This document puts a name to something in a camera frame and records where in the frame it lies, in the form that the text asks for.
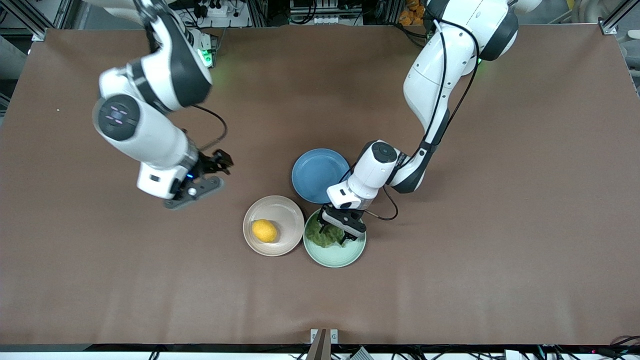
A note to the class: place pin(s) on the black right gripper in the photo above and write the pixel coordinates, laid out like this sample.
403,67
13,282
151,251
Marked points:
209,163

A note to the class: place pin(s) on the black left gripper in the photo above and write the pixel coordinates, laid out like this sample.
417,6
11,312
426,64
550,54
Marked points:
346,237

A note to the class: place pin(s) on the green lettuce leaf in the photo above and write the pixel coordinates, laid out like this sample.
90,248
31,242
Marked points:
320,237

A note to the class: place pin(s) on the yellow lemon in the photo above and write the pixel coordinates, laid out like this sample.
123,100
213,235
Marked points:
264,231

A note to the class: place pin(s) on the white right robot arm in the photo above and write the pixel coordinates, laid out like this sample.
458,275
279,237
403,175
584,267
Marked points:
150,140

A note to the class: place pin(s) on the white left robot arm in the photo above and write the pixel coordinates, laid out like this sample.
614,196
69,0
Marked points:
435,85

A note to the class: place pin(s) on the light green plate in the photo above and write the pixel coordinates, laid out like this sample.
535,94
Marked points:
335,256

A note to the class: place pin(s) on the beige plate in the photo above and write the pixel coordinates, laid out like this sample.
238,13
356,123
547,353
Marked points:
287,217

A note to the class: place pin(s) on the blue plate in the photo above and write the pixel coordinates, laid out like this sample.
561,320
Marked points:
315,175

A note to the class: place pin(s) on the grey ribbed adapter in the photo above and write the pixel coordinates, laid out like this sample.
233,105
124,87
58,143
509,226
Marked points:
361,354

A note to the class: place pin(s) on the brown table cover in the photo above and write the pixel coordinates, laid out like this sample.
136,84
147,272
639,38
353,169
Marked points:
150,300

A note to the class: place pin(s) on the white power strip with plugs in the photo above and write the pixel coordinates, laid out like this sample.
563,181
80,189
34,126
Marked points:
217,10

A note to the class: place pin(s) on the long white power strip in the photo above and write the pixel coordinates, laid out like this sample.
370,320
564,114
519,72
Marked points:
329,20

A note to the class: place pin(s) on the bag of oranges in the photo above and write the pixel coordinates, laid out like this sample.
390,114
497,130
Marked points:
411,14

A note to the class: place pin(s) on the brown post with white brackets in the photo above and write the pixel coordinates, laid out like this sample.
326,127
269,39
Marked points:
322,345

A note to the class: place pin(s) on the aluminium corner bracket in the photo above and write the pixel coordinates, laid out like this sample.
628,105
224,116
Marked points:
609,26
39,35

........

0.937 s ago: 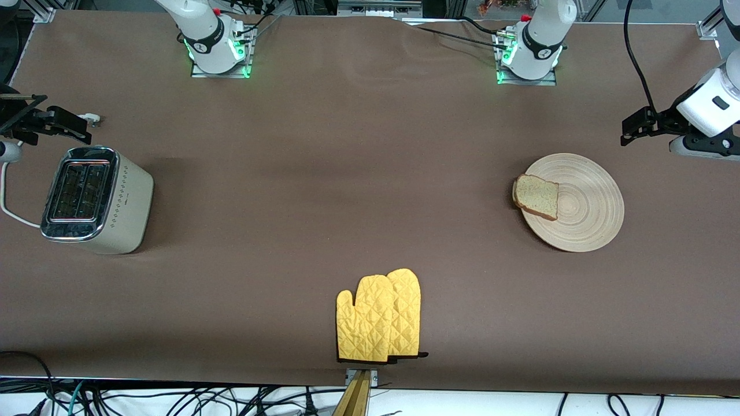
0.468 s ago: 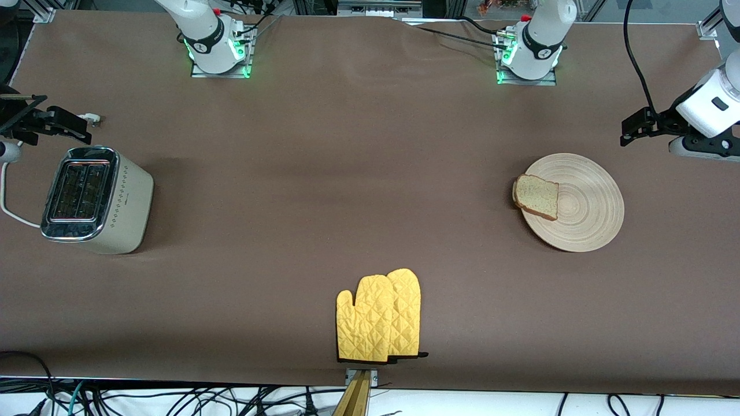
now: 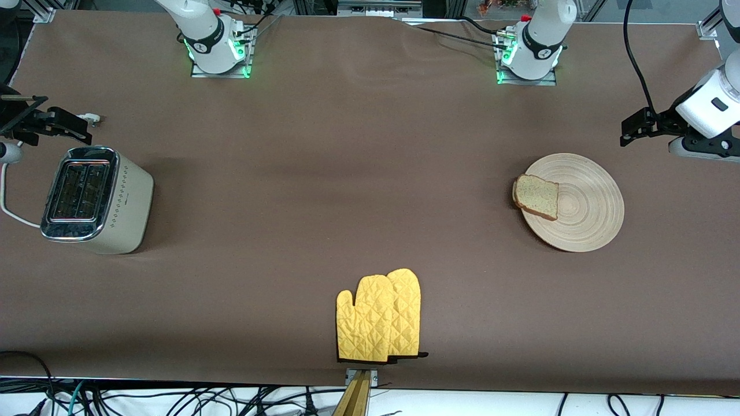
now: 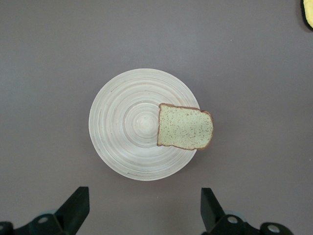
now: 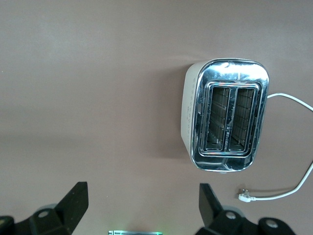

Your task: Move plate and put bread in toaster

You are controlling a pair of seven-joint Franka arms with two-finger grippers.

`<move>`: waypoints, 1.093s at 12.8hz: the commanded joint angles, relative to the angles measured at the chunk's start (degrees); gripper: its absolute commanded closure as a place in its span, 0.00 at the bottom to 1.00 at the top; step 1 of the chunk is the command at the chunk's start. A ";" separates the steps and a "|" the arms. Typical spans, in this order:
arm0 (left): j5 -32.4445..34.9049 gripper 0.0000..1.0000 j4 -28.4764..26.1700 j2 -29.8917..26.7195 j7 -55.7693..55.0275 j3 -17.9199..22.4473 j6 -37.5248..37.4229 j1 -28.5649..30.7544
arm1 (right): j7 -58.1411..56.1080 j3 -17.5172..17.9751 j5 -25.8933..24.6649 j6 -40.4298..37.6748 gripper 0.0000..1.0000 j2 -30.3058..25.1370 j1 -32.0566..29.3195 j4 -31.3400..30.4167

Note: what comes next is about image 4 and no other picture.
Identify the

........

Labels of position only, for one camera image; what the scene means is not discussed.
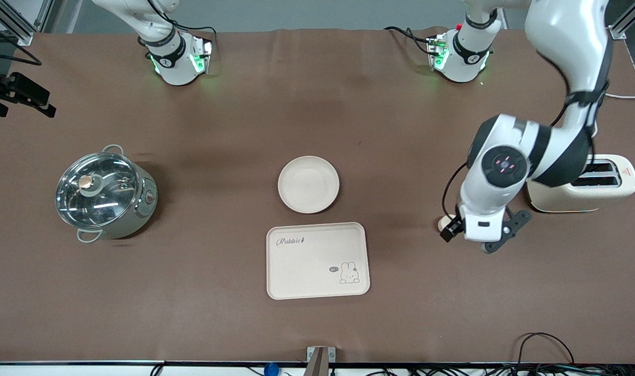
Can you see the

........

§ **Your goal**
Starting at the line above that holds "This document puts", repeat every line exactly down to and including the line that holds "A note to the class: place pin(s) on the yellow", then stop. Do not carry over any pictures.

§ **Answer space**
This document puts a name to something in a camera frame and records where in the frame it lies, in the form that the text asks for.
A note to the class: place pin(s) on the black right gripper in the photo above and write the pixel coordinates, laid out like this sample.
403,67
13,282
151,251
Marked points:
209,163

A note to the class: place pin(s) on the black left gripper in the photo above and write the pixel coordinates, laid out like this sample.
417,6
11,312
426,64
550,54
Marked points:
346,237

A note to the class: place pin(s) on the green lettuce leaf in the photo above and write the pixel coordinates, laid out like this sample.
90,248
31,242
Marked points:
320,237

A note to the class: place pin(s) on the yellow lemon in the photo above and write the pixel coordinates, laid out like this sample.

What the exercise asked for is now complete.